Frankreichs Etat 2015: Aus höheren Einnahmen wurden Kürzungen

Frankreich Defizit-


Frankreichs Haushaltsplan 2015 wurde von Brüssel pauschal abgesegnet. Paris legte einen neuen Etat vor, welcher ein geringeres Defizit durch höhere Einnahmen vorsah und nur einen Tag später verabschiedete die Regierung einen Gesetzesentwurf zur Kürzung der Sozialleistungen um rund 10 Milliarden Euro.

EU-Spiel

Einhaltung der Defizitgrenze geht zulasten der sozialen Leistungen für Frankreichs Bürger

Aus höheren Einnahmen wurden plötzlich Sozialleistungs-Kürzungen

Der Streit zwischen Brüssel und Paris über den Haushalt 2015 scheint vorerst beigelegt. Das Hin und Her zu den geforderten maximal 3 Prozent Defizit des Bruttoinlandsprodukts (BIP) nach Maastrichter Stabilitätskriterien wurde mit einem einfachen „Ok“ beendet. Frankreich wird diese „Vorschrift“ im kommenden Jahr so oder so nicht erfüllen können und hält am gesteckten Ziel 2017 fest.
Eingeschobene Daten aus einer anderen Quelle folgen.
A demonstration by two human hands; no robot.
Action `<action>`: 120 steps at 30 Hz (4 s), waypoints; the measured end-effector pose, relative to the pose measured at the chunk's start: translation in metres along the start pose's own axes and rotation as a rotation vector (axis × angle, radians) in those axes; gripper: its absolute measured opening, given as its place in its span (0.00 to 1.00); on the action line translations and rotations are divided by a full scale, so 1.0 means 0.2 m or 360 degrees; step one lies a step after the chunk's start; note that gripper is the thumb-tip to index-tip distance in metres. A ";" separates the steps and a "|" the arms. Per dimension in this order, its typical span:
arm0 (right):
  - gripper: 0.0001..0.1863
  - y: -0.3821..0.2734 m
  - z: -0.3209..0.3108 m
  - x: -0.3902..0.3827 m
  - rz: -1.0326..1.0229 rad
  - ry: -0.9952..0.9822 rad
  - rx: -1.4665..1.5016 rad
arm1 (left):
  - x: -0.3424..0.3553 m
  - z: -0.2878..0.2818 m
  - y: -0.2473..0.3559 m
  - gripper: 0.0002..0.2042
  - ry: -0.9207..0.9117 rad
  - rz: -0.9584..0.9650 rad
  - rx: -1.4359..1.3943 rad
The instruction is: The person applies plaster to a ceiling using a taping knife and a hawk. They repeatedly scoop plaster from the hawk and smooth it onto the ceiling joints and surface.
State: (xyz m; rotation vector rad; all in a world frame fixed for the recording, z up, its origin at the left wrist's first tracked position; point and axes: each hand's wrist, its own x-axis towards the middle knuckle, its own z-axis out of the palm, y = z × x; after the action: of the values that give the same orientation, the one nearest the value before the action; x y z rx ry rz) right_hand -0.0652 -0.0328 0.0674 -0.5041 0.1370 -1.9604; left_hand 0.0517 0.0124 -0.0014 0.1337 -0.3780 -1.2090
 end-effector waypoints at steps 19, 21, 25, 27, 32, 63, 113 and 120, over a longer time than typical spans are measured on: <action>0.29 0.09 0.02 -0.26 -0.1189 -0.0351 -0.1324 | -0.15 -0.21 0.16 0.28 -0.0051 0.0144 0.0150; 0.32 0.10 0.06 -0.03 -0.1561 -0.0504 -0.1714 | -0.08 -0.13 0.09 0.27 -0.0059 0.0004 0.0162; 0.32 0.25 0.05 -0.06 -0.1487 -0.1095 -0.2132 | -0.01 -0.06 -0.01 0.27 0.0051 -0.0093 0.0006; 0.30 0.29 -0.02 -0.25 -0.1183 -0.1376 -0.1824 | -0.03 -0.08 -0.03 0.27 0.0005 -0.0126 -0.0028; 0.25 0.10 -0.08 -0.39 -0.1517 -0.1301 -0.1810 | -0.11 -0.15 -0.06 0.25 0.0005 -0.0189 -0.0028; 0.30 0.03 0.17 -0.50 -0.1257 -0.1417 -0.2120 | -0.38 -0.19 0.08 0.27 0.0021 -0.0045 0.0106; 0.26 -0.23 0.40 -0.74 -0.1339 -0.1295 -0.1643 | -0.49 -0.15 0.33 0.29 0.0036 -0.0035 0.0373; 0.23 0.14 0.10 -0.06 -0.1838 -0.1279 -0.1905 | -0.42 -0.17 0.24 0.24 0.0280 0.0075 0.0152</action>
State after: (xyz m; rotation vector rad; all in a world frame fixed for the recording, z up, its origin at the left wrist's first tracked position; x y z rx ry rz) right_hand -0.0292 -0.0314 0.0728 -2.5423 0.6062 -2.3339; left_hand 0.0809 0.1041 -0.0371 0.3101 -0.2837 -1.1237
Bei den jüngsten Etat-Plänen seien keine „schwerwiegenden Abweichungen“ festgestellt worden, deshalb können diese akzeptiert werden. Paris kündigte noch am Montag an, dass die Neuverschuldung im Jahr 2015 um rund 3,6 Milliarden Euro geringer ausfallen werde. Doch auch dieser Schritt würde das Defizit Frankreichs nach wie vor über 3 Prozent des BIP halten.
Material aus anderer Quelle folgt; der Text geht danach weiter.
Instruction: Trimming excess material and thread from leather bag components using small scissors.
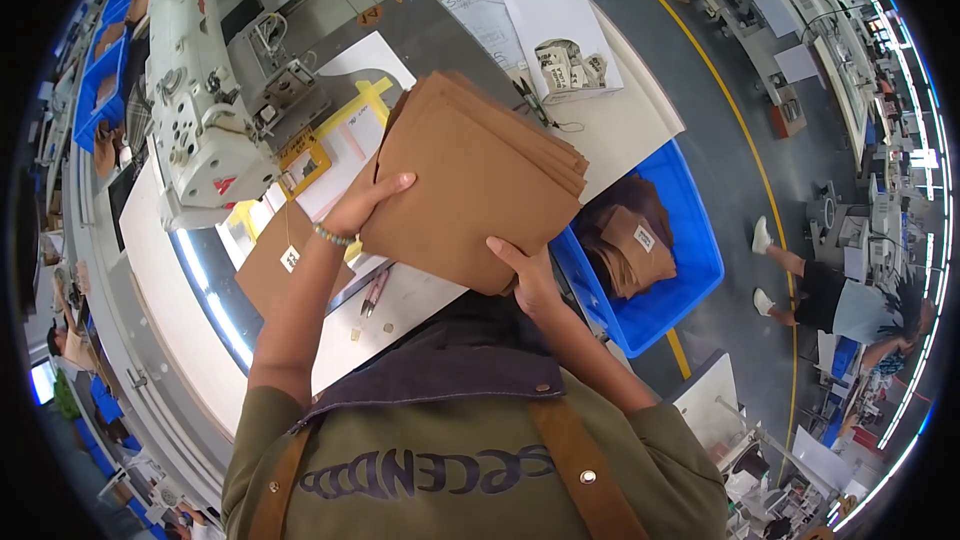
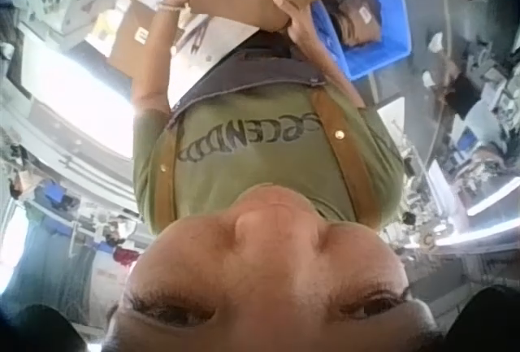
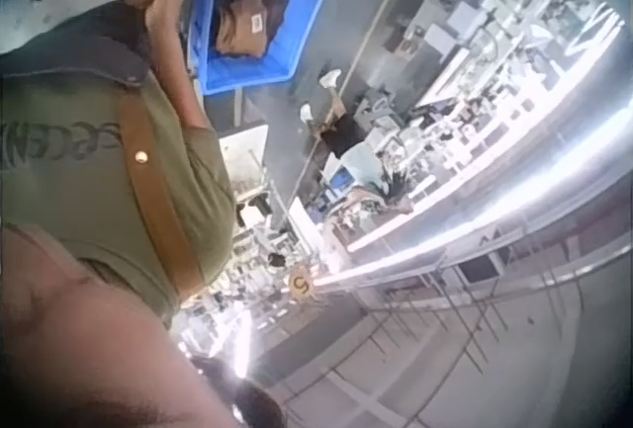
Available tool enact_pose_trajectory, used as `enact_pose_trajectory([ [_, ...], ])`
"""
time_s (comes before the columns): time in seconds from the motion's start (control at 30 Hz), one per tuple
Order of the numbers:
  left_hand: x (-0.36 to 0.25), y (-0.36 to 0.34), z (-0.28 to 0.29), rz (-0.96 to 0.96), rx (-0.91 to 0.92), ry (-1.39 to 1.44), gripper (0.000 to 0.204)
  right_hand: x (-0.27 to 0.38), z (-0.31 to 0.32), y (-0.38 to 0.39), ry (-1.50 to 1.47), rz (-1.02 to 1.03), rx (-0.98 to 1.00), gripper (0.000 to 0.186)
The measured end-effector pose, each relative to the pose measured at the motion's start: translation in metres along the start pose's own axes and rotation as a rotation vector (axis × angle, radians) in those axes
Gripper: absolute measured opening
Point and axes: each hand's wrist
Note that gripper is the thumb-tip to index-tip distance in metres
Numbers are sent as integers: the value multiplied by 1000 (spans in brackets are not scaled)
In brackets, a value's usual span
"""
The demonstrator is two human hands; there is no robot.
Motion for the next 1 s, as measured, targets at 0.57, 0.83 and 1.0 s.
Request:
enact_pose_trajectory([
  [0.57, -17, -215, 63, 412, 451, -200, 104, -12, -44, -95, -519, 16, -322, 71],
  [0.83, 16, -175, 60, 246, 49, -634, 116, -31, -51, -90, -463, -249, -228, 49],
  [1.0, -27, -180, 41, 421, 90, -763, 112, -26, -56, -106, -483, -473, -75, 59],
])
Point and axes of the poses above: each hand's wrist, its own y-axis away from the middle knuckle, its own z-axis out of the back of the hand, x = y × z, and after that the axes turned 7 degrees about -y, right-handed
Frankreichs Finanzminister Michel Sapin erklärte dieses „Kunststück“ des geringeren Defizits durch höhere Einnahmen nach „steuerlichen Optimierungen“ und Verbesserungen im Kampf gegen Steuerbetrug. Darüber hinaus sollen die Abschreibungsmöglichkeiten der Unternehmen gekappt werden.
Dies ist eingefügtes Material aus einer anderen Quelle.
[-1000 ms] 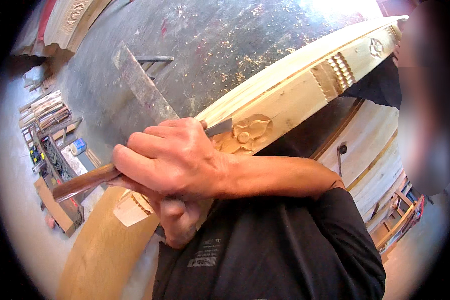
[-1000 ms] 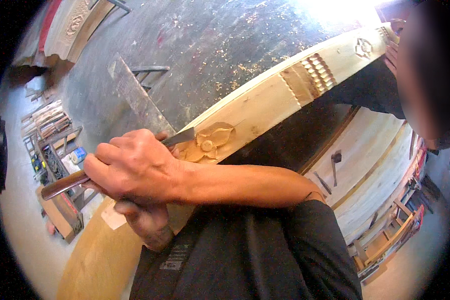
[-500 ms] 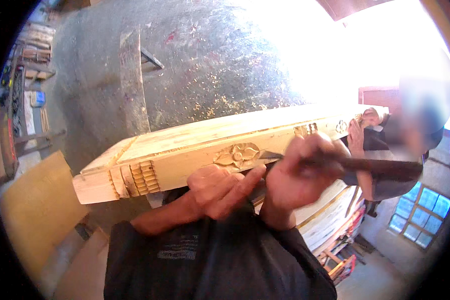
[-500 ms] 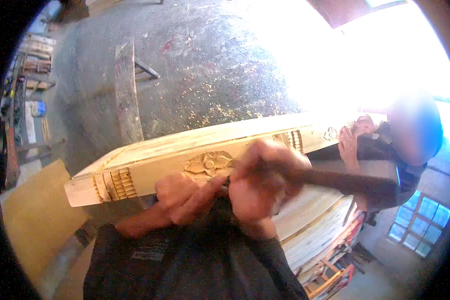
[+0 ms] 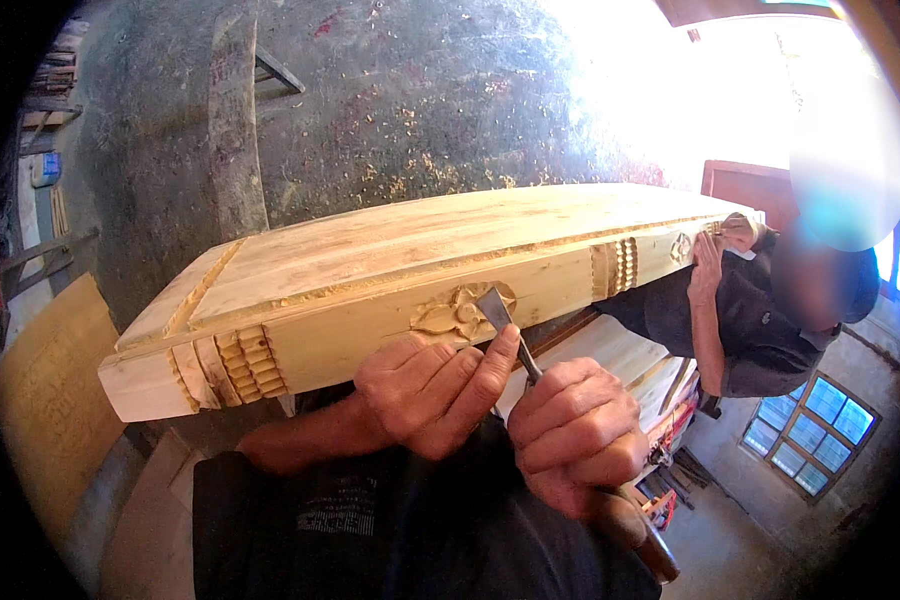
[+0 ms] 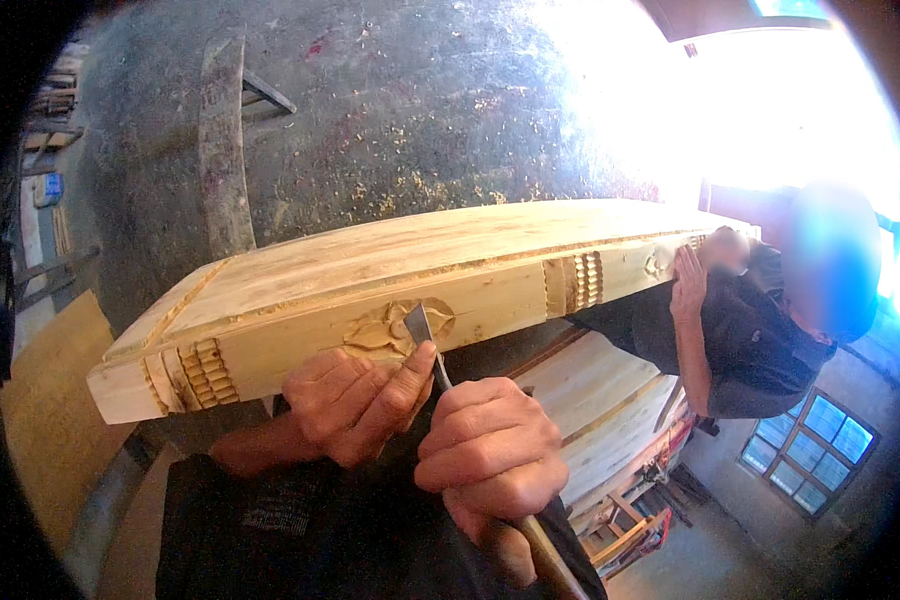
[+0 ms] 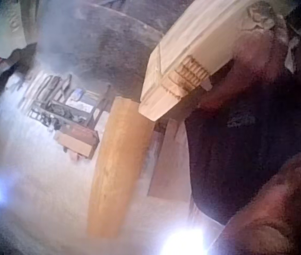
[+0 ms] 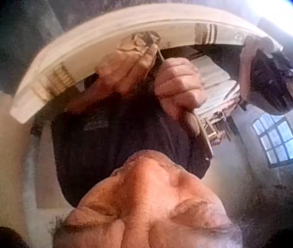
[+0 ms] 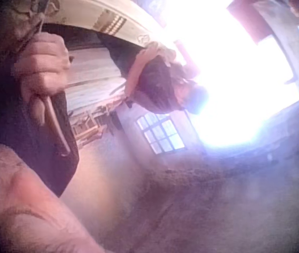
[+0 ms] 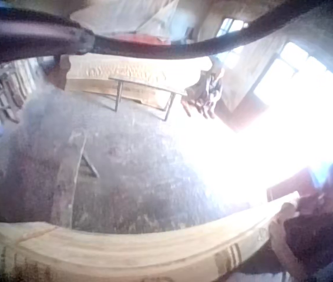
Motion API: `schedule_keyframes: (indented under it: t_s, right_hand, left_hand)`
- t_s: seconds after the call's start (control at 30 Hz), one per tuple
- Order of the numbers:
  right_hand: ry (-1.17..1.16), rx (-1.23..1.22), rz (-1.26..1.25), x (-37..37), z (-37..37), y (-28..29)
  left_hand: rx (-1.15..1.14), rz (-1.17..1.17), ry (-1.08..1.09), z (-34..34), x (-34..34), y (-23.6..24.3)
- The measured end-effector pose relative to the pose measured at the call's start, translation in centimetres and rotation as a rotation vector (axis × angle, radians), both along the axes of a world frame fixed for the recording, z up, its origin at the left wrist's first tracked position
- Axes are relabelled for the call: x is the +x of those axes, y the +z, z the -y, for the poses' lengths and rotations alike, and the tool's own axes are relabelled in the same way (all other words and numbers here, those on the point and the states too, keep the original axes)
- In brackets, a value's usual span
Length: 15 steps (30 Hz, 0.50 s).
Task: The person uses a chisel to carve decorative floral details into a long wooden board held by another person.
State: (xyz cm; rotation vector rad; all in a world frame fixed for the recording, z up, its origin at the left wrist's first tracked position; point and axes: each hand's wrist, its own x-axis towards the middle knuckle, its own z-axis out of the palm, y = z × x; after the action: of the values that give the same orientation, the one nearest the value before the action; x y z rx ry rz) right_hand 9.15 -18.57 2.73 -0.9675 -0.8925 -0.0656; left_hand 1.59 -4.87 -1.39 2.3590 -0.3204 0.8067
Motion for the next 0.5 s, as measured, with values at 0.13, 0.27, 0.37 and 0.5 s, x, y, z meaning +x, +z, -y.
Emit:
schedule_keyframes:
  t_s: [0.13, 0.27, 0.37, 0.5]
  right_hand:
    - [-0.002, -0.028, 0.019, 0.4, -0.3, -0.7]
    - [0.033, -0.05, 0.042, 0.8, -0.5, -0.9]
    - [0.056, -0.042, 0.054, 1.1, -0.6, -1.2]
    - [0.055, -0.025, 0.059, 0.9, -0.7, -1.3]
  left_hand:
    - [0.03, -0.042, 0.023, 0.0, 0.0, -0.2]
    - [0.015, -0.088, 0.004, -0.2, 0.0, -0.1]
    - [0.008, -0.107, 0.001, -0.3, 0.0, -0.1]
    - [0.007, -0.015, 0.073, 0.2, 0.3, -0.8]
Paris legte am Dienstagabend das Geheimnis des „Zauberstücks“ offen auf den Tisch. In Paris stimmte die französische Nationalversammlung einem Gesetzesentwurf zu, das Kürzungen im Sozialhaushalt um rund 10 Milliarden Euro vorsieht. Die finale Abstimmung durch den Senat ist bis zum Jahresende vorgesehen. Zusätzlich stellte die Regierung weitere Sparmaßnahmen in Aussicht.